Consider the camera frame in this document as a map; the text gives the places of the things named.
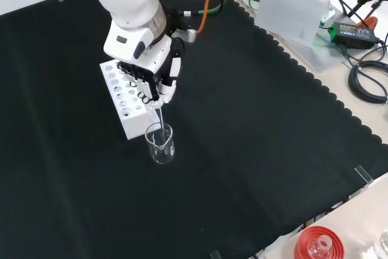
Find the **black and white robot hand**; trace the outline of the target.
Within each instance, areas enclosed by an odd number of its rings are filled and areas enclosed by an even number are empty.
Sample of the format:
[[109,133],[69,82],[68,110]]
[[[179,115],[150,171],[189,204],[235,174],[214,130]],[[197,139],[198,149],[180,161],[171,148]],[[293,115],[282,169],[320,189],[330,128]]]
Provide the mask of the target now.
[[145,103],[159,109],[175,94],[184,41],[163,34],[152,42],[149,28],[129,30],[111,22],[104,52],[118,61],[118,68],[135,83]]

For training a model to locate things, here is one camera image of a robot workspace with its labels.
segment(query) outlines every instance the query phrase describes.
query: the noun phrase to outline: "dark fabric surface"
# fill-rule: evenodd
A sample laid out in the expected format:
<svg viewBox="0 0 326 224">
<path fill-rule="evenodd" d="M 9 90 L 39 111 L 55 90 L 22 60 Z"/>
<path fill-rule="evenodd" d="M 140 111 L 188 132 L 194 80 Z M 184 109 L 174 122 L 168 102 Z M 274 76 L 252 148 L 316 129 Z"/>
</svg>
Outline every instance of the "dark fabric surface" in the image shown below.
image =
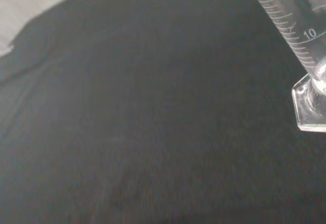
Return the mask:
<svg viewBox="0 0 326 224">
<path fill-rule="evenodd" d="M 326 135 L 298 130 L 305 72 L 255 0 L 68 0 L 14 44 L 2 223 L 323 219 Z"/>
</svg>

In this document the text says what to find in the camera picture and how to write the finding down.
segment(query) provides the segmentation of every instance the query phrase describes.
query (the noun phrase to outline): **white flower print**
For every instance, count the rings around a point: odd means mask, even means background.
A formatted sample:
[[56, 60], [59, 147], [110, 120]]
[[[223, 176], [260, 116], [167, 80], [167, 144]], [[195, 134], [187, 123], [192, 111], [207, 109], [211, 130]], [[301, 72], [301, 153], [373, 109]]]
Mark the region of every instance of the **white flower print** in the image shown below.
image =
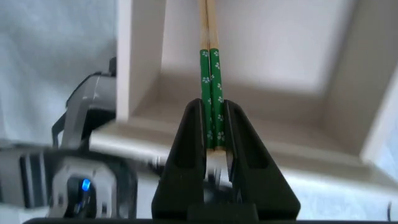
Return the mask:
[[207, 132], [207, 138], [208, 139], [213, 139], [213, 133], [211, 131]]
[[222, 131], [222, 132], [218, 133], [218, 136], [217, 136], [217, 138], [218, 138], [219, 140], [225, 141], [225, 135], [224, 135], [224, 131]]
[[209, 83], [210, 82], [209, 77], [203, 77], [202, 82]]

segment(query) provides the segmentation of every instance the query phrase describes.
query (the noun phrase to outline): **blue led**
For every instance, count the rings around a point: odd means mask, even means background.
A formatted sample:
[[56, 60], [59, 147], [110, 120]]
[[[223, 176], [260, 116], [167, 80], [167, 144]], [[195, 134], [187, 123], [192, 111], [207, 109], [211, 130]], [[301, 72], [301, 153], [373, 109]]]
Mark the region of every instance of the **blue led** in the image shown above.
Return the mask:
[[90, 184], [91, 184], [90, 180], [84, 179], [81, 185], [81, 189], [87, 191], [90, 188]]

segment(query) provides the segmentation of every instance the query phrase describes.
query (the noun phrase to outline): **white shelf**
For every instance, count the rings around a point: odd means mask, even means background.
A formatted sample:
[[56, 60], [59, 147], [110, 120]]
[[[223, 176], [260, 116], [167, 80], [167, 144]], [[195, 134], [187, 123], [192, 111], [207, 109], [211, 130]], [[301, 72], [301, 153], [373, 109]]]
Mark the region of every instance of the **white shelf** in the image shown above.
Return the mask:
[[[283, 170], [397, 188], [373, 166], [398, 114], [397, 1], [217, 0], [216, 13], [224, 98]], [[197, 1], [119, 0], [118, 34], [117, 123], [91, 144], [165, 160], [200, 97]]]

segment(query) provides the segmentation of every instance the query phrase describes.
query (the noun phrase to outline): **black cable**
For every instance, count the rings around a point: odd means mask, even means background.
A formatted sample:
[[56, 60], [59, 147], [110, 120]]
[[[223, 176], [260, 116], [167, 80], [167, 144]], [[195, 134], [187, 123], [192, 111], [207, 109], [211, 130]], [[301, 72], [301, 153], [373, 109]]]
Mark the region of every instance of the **black cable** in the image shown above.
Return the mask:
[[387, 221], [391, 222], [391, 205], [392, 203], [389, 202], [387, 206]]

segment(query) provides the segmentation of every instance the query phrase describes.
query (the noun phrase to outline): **chopstick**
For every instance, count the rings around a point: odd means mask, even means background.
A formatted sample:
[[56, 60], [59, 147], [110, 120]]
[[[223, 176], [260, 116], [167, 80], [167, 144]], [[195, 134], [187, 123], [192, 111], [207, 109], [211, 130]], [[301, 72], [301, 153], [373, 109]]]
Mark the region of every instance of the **chopstick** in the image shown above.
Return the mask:
[[208, 46], [208, 23], [206, 0], [198, 0], [200, 10], [200, 73], [201, 73], [201, 98], [205, 108], [207, 150], [213, 150], [213, 120], [212, 120], [212, 99], [210, 83], [210, 63]]
[[214, 146], [215, 150], [224, 150], [224, 98], [221, 85], [220, 52], [218, 50], [218, 34], [216, 25], [215, 0], [206, 0], [207, 26], [209, 38], [210, 57], [210, 81], [211, 81], [211, 106], [214, 122]]

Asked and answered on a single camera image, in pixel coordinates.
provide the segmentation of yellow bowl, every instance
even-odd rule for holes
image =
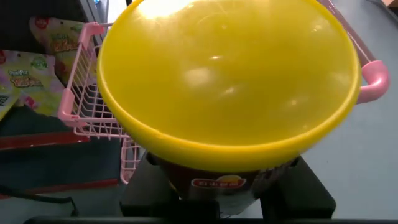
---
● **Exercise directions**
Your copy of the material above should be exact and free of pictures.

● **Completed task**
Consider the camera frame in this document as a map; the text gives the places of the things named.
Find the **black and white robot hand**; trace the outline of the target.
Within each instance, areas enclosed by an odd number of its rings are filled and areas enclosed by an even number are empty.
Sample of the format:
[[109,133],[69,82],[68,110]]
[[[179,115],[150,171],[189,204],[235,174],[214,130]],[[197,139],[198,149],[180,161],[171,148]],[[293,115],[282,169],[320,189],[330,128]]]
Provide the mask of the target now.
[[145,103],[159,109],[175,94],[184,41],[163,34],[152,42],[149,28],[129,30],[111,22],[104,52],[118,61],[118,68],[135,83]]

For training a model to locate things, here is one camera image of a robot workspace with its labels.
segment(query) outlines every instance the query phrase describes.
query: the noun phrase to outline: "dark fabric surface"
# fill-rule: evenodd
A sample laid out in the expected format:
<svg viewBox="0 0 326 224">
<path fill-rule="evenodd" d="M 9 90 L 39 111 L 55 90 L 22 60 Z"/>
<path fill-rule="evenodd" d="M 140 111 L 188 132 L 194 80 Z M 184 109 L 174 122 L 168 102 Z M 274 76 L 252 148 L 316 129 Z"/>
</svg>
Outline every instance of the "dark fabric surface" in the image shown below.
image =
Return the mask:
<svg viewBox="0 0 326 224">
<path fill-rule="evenodd" d="M 326 135 L 298 130 L 305 72 L 255 0 L 68 0 L 14 44 L 2 223 L 323 219 Z"/>
</svg>

In this document the text says what to find in the camera picture and how to write the finding down.
segment(query) provides the segmentation of every instance the query phrase describes.
query (the noun phrase to outline): **white flower print**
For every instance, count the rings around a point: odd means mask, even means background.
A formatted sample:
[[56, 60], [59, 147], [110, 120]]
[[[223, 176], [260, 116], [167, 80], [167, 144]], [[195, 134], [187, 123], [192, 111], [207, 109], [211, 130]], [[301, 72], [301, 153], [373, 109]]]
Mark the region of every instance of the **white flower print** in the image shown below.
image =
Return the mask:
[[207, 132], [207, 138], [208, 139], [213, 139], [213, 133], [211, 131]]
[[222, 131], [222, 132], [218, 133], [218, 136], [217, 136], [217, 138], [218, 138], [219, 140], [225, 141], [225, 135], [224, 135], [224, 131]]
[[209, 83], [210, 82], [209, 77], [203, 77], [202, 82]]

segment(query) provides the segmentation of every instance the query phrase describes.
query (the noun phrase to outline): **blue led**
For every instance, count the rings around a point: odd means mask, even means background.
A formatted sample:
[[56, 60], [59, 147], [110, 120]]
[[[223, 176], [260, 116], [167, 80], [167, 144]], [[195, 134], [187, 123], [192, 111], [207, 109], [211, 130]], [[301, 72], [301, 153], [373, 109]]]
Mark the region of every instance of the **blue led** in the image shown above.
Return the mask:
[[90, 184], [91, 184], [90, 180], [84, 179], [81, 185], [81, 189], [87, 191], [90, 188]]

segment(query) provides the segmentation of every instance the query phrase describes.
query (the noun phrase to outline): **white shelf**
For every instance, count the rings around a point: odd means mask, even means background.
A formatted sample:
[[56, 60], [59, 147], [110, 120]]
[[[223, 176], [260, 116], [167, 80], [167, 144]], [[195, 134], [187, 123], [192, 111], [207, 109], [211, 130]], [[301, 72], [301, 153], [373, 109]]]
Mark the region of every instance of the **white shelf** in the image shown above.
Return the mask:
[[[283, 170], [397, 188], [373, 166], [398, 114], [397, 1], [217, 0], [216, 13], [224, 98]], [[197, 1], [119, 0], [118, 34], [117, 123], [91, 144], [165, 160], [200, 97]]]

segment(query) provides the segmentation of every instance the query phrase describes.
query (the noun phrase to outline): **black cable**
For every instance, count the rings around a point: odd means mask, even means background.
A formatted sample:
[[56, 60], [59, 147], [110, 120]]
[[[223, 176], [260, 116], [167, 80], [167, 144]], [[195, 134], [187, 123], [192, 111], [207, 109], [211, 130]], [[301, 72], [301, 153], [373, 109]]]
Mark the region of every instance of the **black cable** in the image shown above.
Return the mask:
[[387, 221], [391, 222], [391, 205], [392, 203], [389, 202], [387, 206]]

segment(query) provides the segmentation of every instance the query phrase describes.
query (the noun phrase to outline): **chopstick**
For every instance, count the rings around a point: odd means mask, even means background.
A formatted sample:
[[56, 60], [59, 147], [110, 120]]
[[[223, 176], [260, 116], [167, 80], [167, 144]], [[195, 134], [187, 123], [192, 111], [207, 109], [211, 130]], [[301, 72], [301, 153], [373, 109]]]
Mark the region of every instance of the **chopstick** in the image shown above.
Return the mask:
[[208, 46], [208, 23], [206, 0], [198, 0], [200, 10], [200, 73], [201, 73], [201, 98], [205, 108], [207, 150], [213, 150], [213, 120], [212, 120], [212, 99], [210, 83], [210, 63]]
[[214, 146], [215, 150], [224, 150], [224, 98], [221, 85], [220, 52], [218, 50], [218, 34], [216, 25], [215, 0], [206, 0], [207, 26], [209, 38], [210, 57], [210, 81], [211, 81], [211, 106], [214, 122]]

Asked and answered on a single camera image, in pixel coordinates.
provide the segmentation of yellow bowl, every instance
even-odd rule for holes
image =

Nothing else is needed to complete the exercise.